Asynchronous Task Queue

ℹ️ About This Section

INFRAX runs background work through an asynchronous queue. That keeps the interface responsive while long jobs move through Active tasks and Task history.

Section Contents

System Overview
Architecture
Task Lifecycle
Task Priorities
Retry Mechanism
Task States
Active Tasks
Task History
Queue Monitoring
Best Practices

System Overview

The INFRAX task queue handles both user-driven and scheduled background work. It covers jobs such as script execution, agent operations, backup tasks, scheduled monitoring checks, and other work that should not run in the main UI thread.

What the queue provides

Async execution - long jobs move to the background
Persistent storage - queue rows live in the database and survive restarts
Priorities - more important work is picked first
Retries - transient failures can return a task to the queue
Interrupts - running jobs can be stopped from task history
History - every job gets a result card and execution log

✅ Practical effect

You can start a long operation, continue working immediately, and review the result later in Active tasks or Task history.

Architecture

The queue is served by a dedicated background consumer. It pulls tasks from the database, hands them to the right handler, and updates task history and queue state when execution finishes.

Components

1. Queue table

Active tasks are stored in the database. A row tracks:

task ID
task type
queue status
priority
created time and next retry time
retry counter
start time and worker PID
interrupt flag and task payload

2. Consumer service

The service in tasks.consumer.service.php starts InfraxTaskQueueService, registers task handlers, and runs the queue with a fixed worker pool.
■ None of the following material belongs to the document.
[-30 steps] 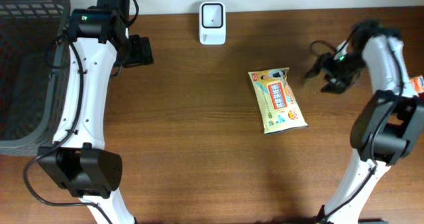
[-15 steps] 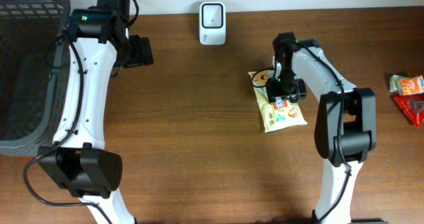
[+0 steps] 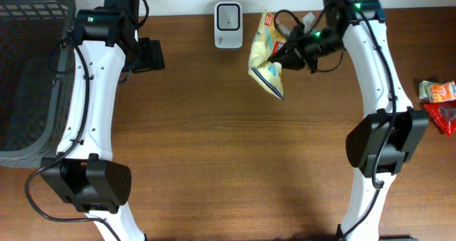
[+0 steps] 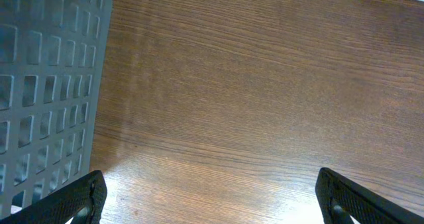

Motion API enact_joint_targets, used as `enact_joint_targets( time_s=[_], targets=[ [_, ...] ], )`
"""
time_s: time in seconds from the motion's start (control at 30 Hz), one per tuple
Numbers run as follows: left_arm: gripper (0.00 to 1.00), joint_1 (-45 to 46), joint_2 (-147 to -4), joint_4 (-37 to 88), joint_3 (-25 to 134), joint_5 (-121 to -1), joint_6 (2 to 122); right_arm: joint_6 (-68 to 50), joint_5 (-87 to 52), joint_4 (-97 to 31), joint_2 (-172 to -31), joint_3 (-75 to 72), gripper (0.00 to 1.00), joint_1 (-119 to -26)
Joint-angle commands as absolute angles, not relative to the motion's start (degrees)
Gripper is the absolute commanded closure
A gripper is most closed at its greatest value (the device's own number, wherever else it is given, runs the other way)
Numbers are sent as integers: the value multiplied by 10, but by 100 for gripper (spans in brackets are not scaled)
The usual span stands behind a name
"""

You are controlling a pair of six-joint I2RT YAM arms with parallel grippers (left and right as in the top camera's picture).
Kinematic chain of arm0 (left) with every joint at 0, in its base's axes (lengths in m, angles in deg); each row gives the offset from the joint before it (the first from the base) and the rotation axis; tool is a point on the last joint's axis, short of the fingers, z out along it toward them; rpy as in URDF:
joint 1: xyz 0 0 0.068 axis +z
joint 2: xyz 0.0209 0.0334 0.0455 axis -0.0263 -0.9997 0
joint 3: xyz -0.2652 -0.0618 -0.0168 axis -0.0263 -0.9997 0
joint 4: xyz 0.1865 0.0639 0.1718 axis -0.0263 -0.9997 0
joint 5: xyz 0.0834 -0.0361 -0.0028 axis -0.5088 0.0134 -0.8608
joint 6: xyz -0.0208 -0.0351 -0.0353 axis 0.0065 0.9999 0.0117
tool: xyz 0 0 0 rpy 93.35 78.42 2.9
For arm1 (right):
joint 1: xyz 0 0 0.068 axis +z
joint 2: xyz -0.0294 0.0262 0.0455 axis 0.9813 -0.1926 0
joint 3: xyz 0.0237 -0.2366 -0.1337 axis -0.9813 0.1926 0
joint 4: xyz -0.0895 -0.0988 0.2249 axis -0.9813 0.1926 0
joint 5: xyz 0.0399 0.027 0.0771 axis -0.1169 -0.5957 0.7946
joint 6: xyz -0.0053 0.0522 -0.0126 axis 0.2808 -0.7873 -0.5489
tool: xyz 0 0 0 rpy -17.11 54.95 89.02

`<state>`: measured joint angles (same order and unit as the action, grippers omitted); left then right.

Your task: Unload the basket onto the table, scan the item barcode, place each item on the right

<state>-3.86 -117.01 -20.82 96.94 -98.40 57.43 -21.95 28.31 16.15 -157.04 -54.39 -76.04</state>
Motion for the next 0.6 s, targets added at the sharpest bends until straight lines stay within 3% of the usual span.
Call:
enact_joint_targets(
  time_s=[0.0, 0.13, 0.5, 0.57],
  targets=[
    [1, -38, -1166, -208, 972, -988, 580, -184, 536, 185, -1564, -550, 96, -750],
    [1, -36, -1166, -208, 972, -988, 580, -27, 581, 275, -1564, -550, 96, -676],
    [1, -36, -1166, -208, 972, -988, 580, -34, 579, 195, -1564, -550, 96, -644],
    [1, -36, -1166, -208, 972, -988, 580, -35, 497, 141, -1564, -550, 96, -644]
  ],
)
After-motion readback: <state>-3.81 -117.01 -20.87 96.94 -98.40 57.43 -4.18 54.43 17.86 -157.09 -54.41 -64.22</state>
it only picks pending tasks that are ready to run
it uses row locks and skip locked so the same job is not claimed twice
it updates worker_pid, started_at, retry_count, and next_try_at
it can recover stale tasks after a worker disappears

3. Task handlers

Execution logic lives in api/Modules/Tasks/Handlers. For example, ExecuteScript creates a task history card, writes progress steps, and renders script results in the modal.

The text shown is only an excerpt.